Polk’s prosecutions for extracts were needlessly painful experiences for patients, and farcical policy for the county. Patients typically were allowed to take a drug-treatment program in lieu of prosecution, but because they were medical marijuana patients, the patients were allowed to pass the program in spite of regular urine tests that showed they were using marijuana.
The state currently has just over 200,000 people participating in the program, including more than 196,000 patients who are served by about 130 dispensaries. Patients bought 2.5 tons of edibles in 2018, state records show, plus another 2.5 tons of products containing concentrates, like vape cartridges.
The state Supreme Court heard oral arguments for the Jones case in March.
As the opinion states, the ruling came down to basic terms: “AMMA defines ‘marijuana’ as ‘all parts of [the] plant,'” the court wrote. “The word ‘all,’ one of the most comprehensive words in the English language, means exactly that … Taken together, ‘all parts’ refers to all constituent elements of the marijuana plant, and the fact the resin must first be extracted from the plant reflects that it is part of the plant.”

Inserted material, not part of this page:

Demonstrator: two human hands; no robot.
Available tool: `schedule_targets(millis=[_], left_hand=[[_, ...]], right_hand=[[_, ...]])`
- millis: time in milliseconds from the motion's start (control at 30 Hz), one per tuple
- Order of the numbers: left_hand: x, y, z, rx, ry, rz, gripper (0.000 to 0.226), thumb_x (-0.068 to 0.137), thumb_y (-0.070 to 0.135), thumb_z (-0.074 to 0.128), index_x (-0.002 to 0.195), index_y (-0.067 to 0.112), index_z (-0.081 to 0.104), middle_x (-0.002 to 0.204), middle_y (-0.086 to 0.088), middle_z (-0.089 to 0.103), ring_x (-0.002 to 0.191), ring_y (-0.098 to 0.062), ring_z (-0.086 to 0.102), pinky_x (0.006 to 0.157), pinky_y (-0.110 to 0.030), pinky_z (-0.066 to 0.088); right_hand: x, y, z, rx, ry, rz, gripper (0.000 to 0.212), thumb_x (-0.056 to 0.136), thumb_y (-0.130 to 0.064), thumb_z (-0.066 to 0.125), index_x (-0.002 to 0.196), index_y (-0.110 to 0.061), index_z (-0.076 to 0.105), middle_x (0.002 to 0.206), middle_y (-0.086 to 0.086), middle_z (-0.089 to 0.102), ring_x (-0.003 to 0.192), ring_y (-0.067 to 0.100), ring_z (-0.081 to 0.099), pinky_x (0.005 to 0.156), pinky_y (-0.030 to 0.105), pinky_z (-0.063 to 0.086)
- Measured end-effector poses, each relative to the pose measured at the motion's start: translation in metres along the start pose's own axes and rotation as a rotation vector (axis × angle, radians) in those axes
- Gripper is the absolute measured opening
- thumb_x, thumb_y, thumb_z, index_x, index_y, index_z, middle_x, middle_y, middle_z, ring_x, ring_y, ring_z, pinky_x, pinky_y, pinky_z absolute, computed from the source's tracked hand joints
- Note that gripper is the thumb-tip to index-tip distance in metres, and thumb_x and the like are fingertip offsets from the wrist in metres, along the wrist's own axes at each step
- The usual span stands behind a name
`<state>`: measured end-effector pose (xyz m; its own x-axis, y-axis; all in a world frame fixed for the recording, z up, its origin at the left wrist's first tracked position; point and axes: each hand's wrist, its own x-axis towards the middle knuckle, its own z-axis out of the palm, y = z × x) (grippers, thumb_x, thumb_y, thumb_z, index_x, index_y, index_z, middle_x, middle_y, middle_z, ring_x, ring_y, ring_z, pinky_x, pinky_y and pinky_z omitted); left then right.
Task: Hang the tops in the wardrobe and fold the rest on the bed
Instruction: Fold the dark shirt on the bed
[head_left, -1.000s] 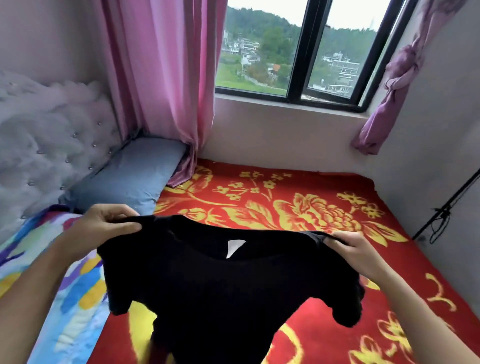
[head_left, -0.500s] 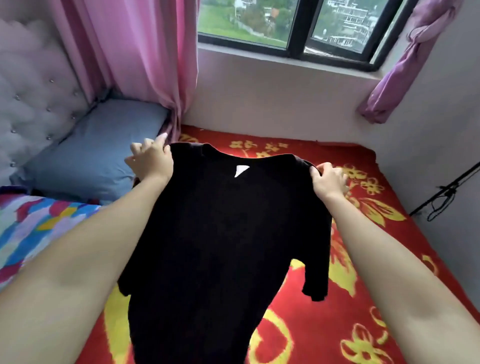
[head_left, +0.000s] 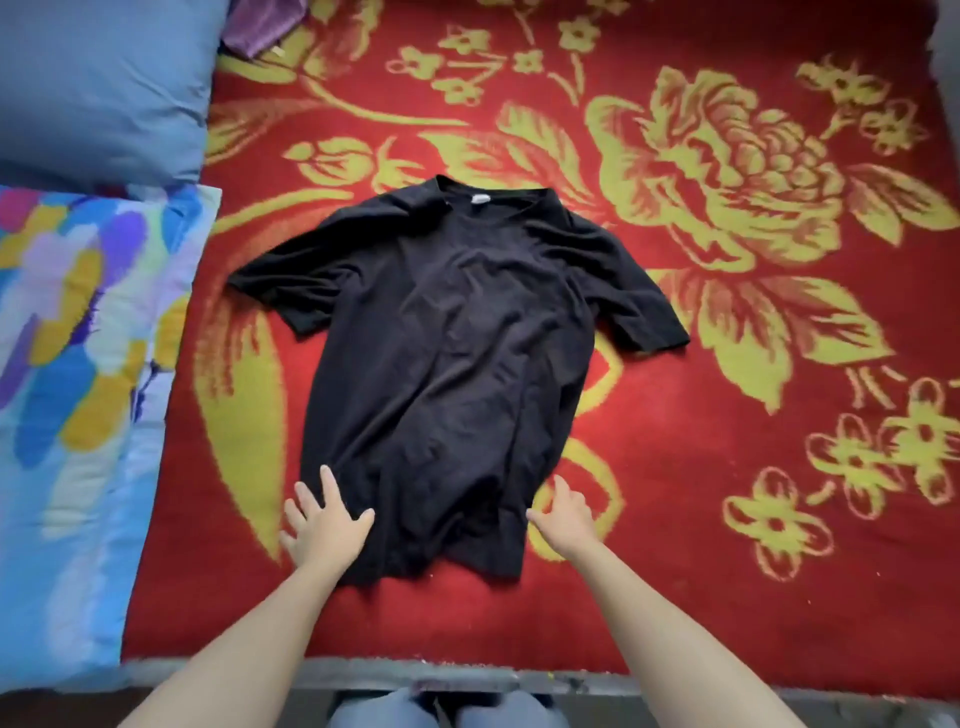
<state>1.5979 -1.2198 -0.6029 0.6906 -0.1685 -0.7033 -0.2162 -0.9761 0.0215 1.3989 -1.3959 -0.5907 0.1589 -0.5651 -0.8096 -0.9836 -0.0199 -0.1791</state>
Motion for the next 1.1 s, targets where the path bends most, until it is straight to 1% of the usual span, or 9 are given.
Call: schedule_targets(millis=[333, 400, 467, 533, 600, 767, 867, 1000, 1100], left_hand=[[0.044, -0.072, 0.065, -0.455, 0.014, -0.194, 0.072, 0.088, 0.038, 0.061, 0.145, 0.011, 0.027, 0.138, -0.011, 0.048, 0.128, -0.034, 0.04, 0.104, -0.049, 0.026], [0.053, -0.077, 0.068, -0.584, 0.066, -0.192, 0.052, 0.088, 0.028, 0.063, 0.131, 0.004, 0.047, 0.126, -0.012, 0.056, 0.12, -0.032, 0.048, 0.102, -0.042, 0.034], [0.054, -0.076, 0.068, -0.704, 0.111, -0.158, 0.032, 0.089, 0.017, 0.063, 0.115, -0.001, 0.059, 0.107, -0.008, 0.057, 0.105, -0.026, 0.053, 0.091, -0.033, 0.039], [0.05, -0.077, 0.066, -0.802, 0.154, -0.126, 0.017, 0.09, 0.012, 0.06, 0.103, 0.0, 0.06, 0.097, -0.007, 0.053, 0.092, -0.019, 0.048, 0.076, -0.028, 0.038], [0.047, -0.079, 0.061, -0.89, 0.195, -0.106, 0.008, 0.092, 0.012, 0.054, 0.096, 0.005, 0.055, 0.095, -0.008, 0.052, 0.088, -0.017, 0.045, 0.07, -0.027, 0.035], [0.037, -0.105, 0.047, -1.036, 0.21, -0.084, 0.009, 0.094, 0.017, 0.054, 0.098, 0.009, 0.054, 0.095, -0.005, 0.052, 0.09, -0.019, 0.046, 0.082, -0.034, 0.038], [0.031, -0.12, 0.048, -1.128, 0.117, -0.09, 0.01, 0.087, 0.018, 0.065, 0.083, 0.015, 0.056, 0.085, -0.001, 0.054, 0.086, -0.018, 0.05, 0.086, -0.042, 0.045], [0.02, -0.121, 0.052, -1.308, -0.148, -0.115, 0.014, 0.087, 0.007, 0.063, 0.098, 0.012, 0.057, 0.088, -0.004, 0.063, 0.076, -0.014, 0.058, 0.066, -0.026, 0.052], [0.018, -0.116, 0.049, -1.202, -0.4, -0.126, 0.011, 0.088, 0.001, 0.058, 0.092, 0.012, 0.06, 0.087, -0.005, 0.063, 0.075, -0.015, 0.058, 0.061, -0.022, 0.051]], right_hand=[[0.028, 0.039, 0.12, 0.352, 0.048, 0.246, 0.047, 0.088, -0.032, 0.061, 0.126, -0.008, 0.048, 0.127, 0.013, 0.053, 0.121, 0.031, 0.047, 0.097, 0.035, 0.038], [0.033, 0.041, 0.125, 0.393, 0.101, 0.245, 0.012, 0.087, -0.024, 0.061, 0.095, -0.014, 0.059, 0.107, 0.009, 0.06, 0.103, 0.026, 0.054, 0.086, 0.033, 0.04], [0.034, 0.043, 0.122, 0.454, 0.119, 0.214, 0.026, 0.084, -0.017, 0.06, 0.063, -0.019, 0.045, 0.077, 0.005, 0.053, 0.077, 0.022, 0.046, 0.067, 0.032, 0.037], [0.027, 0.049, 0.113, 0.778, 0.135, 0.231, 0.027, 0.083, -0.01, 0.055, 0.061, -0.017, 0.041, 0.064, 0.001, 0.043, 0.065, 0.02, 0.04, 0.057, 0.03, 0.032], [0.017, 0.058, 0.098, 1.211, 0.135, 0.318, 0.016, 0.085, -0.003, 0.049, 0.071, -0.01, 0.051, 0.067, 0.004, 0.052, 0.064, 0.02, 0.052, 0.061, 0.029, 0.044], [-0.003, 0.093, 0.066, 1.72, 0.195, 0.373, 0.021, 0.085, 0.008, 0.036, 0.074, -0.007, 0.047, 0.066, 0.012, 0.06, 0.041, 0.014, 0.06, 0.042, 0.023, 0.05], [-0.01, 0.106, 0.062, 1.778, 0.193, 0.333, 0.024, 0.082, 0.01, 0.031, 0.075, -0.008, 0.046, 0.058, 0.008, 0.064, 0.045, 0.016, 0.061, 0.042, 0.021, 0.049], [-0.023, 0.103, 0.064, 1.592, 0.085, 0.24, 0.038, 0.074, 0.014, 0.03, 0.082, -0.013, 0.055, 0.068, 0.003, 0.063, 0.063, 0.015, 0.05, 0.049, 0.019, 0.044], [-0.025, 0.103, 0.069, 1.362, 0.102, 0.233, 0.036, 0.081, 0.015, 0.032, 0.078, -0.014, 0.054, 0.078, 0.004, 0.054, 0.066, 0.015, 0.046, 0.054, 0.026, 0.034]])
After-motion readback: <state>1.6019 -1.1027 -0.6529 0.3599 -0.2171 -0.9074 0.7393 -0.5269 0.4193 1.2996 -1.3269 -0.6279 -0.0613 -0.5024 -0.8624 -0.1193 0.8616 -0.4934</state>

The court also noted that patients and dispensary companies under the law are immunized from prosecution in regard to “the acquisition, possession, cultivation, manufacture, use, administration, delivery, transfer or transportation of marijuana or paraphernalia relating to the administration of marijuana to treat or alleviate a registered qualifying patient’s debilitating medical condition,” and “manufacture” clearly means extracting resin from the plants.
In addition, the ruling settled the question, raised by Polk’s office, of whether dispensaries and patients could consider 2.5 ounces of resin extracts legal under the law, which allows possession of 2.5 ounces of marijuana. The court ruled that the possession limit was based on the amount of flower needed to create a certain amount of extract: “AMMA’s weight limitation is based [on flower] regardless of the weight of the product manufactured from those flowers.”
“We reverse the trial court’s ruling denying Jones’s motion to dismiss, vacate the court of appeals’ opinion, and vacate Jones’s convictions and sentences,” the court continued.
Statement from the ACLU: “The court got it right. Today’s ruling means that qualifying patients no longer have to fear being prosecuted for using their medicine in the form most helpful.”
Statement from Rob Mandel, Jones’ attorney: “We are gratified that the Arizona Supreme Court has honored the intent of the electorate to make marijuana in any form available to AMMA-compliant patients.”